EXERCISE INSTRUCTIONS — When you reach the line containing "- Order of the" in the records below, start copying exactly, and stop once you have copied the line containing "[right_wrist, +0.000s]".

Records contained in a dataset
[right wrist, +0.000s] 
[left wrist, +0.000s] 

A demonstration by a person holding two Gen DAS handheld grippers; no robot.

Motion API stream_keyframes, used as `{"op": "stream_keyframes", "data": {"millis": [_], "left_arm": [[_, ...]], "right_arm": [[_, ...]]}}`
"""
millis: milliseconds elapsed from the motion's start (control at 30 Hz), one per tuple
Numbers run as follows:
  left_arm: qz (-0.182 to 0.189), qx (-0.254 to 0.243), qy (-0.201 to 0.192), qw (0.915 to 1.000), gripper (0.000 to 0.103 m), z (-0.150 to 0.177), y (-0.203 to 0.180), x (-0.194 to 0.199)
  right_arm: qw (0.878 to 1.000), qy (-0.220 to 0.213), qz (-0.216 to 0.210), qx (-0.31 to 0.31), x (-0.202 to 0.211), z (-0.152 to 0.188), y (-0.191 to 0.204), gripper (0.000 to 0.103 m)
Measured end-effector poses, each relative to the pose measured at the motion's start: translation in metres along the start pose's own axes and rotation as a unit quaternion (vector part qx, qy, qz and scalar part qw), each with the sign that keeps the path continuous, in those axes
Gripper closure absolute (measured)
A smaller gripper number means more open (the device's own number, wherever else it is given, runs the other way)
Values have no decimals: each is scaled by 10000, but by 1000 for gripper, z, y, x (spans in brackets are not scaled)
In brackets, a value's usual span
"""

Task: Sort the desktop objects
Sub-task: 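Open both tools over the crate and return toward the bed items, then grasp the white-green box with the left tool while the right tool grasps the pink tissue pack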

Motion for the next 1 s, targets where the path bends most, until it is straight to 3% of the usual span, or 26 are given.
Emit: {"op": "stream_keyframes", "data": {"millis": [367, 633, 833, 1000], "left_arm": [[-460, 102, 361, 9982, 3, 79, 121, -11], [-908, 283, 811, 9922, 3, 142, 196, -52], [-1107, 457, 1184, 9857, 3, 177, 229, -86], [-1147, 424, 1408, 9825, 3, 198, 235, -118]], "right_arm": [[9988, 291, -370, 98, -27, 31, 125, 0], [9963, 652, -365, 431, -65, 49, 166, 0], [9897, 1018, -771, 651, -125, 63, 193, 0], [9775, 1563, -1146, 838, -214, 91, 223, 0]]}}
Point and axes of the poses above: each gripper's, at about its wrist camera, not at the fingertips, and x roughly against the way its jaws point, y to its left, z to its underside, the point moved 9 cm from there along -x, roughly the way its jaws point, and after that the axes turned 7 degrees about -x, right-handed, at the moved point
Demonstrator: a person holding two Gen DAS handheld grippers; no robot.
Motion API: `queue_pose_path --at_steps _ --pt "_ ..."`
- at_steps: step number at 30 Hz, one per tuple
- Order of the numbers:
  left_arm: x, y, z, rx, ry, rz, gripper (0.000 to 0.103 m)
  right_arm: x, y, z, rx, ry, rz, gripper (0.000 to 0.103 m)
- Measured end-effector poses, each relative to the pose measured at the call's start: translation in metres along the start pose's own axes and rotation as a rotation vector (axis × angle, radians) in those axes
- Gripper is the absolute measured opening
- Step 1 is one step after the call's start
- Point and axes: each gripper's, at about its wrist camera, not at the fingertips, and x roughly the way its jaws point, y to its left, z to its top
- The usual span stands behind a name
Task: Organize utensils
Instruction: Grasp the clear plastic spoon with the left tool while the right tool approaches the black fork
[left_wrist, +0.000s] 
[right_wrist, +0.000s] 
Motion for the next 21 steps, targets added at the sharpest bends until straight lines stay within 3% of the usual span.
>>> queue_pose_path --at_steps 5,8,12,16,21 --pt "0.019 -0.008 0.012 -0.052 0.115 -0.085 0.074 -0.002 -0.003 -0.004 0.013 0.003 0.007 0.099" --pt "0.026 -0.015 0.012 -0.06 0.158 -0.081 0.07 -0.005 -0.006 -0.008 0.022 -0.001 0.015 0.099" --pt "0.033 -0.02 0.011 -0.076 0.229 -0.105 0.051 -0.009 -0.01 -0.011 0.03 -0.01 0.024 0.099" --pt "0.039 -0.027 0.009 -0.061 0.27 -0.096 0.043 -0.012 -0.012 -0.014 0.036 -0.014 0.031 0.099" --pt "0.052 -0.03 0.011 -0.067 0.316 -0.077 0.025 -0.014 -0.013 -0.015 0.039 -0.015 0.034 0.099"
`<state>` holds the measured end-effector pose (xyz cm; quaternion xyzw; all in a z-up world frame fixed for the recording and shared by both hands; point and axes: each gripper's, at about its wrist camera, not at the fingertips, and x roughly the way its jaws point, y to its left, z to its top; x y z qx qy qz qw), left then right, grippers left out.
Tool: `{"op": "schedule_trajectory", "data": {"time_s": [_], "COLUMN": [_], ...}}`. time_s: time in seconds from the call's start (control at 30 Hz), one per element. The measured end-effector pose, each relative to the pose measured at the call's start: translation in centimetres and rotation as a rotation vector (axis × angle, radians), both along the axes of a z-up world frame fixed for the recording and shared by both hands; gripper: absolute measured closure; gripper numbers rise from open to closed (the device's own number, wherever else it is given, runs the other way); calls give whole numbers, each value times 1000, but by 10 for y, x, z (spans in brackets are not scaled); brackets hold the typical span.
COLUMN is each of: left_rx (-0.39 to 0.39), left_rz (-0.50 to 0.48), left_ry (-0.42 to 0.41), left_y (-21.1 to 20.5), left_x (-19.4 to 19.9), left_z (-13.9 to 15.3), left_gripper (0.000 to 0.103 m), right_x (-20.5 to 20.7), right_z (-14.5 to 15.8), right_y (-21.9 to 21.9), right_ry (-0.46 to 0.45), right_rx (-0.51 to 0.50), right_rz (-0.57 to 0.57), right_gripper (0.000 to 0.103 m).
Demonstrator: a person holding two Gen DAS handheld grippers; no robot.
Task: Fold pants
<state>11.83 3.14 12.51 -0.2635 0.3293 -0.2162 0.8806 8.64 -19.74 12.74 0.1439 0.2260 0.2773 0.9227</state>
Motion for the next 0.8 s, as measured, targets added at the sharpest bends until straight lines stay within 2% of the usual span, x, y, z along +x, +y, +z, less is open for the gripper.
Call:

RESPONSE TO THE TASK —
- Order of the numbers:
  left_arm: x, y, z, rx, ry, rz, gripper (0.000 to 0.103 m)
  right_arm: x, y, z, rx, ry, rz, gripper (0.000 to 0.103 m)
- Measured end-effector poses, each relative to the pose measured at the call's start: translation in metres along the start pose's own axes and rotation as a rotation vector (axis × angle, radians) in those axes
- Gripper is the absolute measured opening
- Step 1 is one step after the call's start
- Point and axes: each gripper's, at about its wrist camera, not at the fingertips, and x roughly the way its jaws point, y to its left, z to its top
- The usual span stands behind a name
Task: Organize utensils
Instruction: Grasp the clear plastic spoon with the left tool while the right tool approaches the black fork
[left_wrist, +0.000s] 
[right_wrist, +0.000s] 

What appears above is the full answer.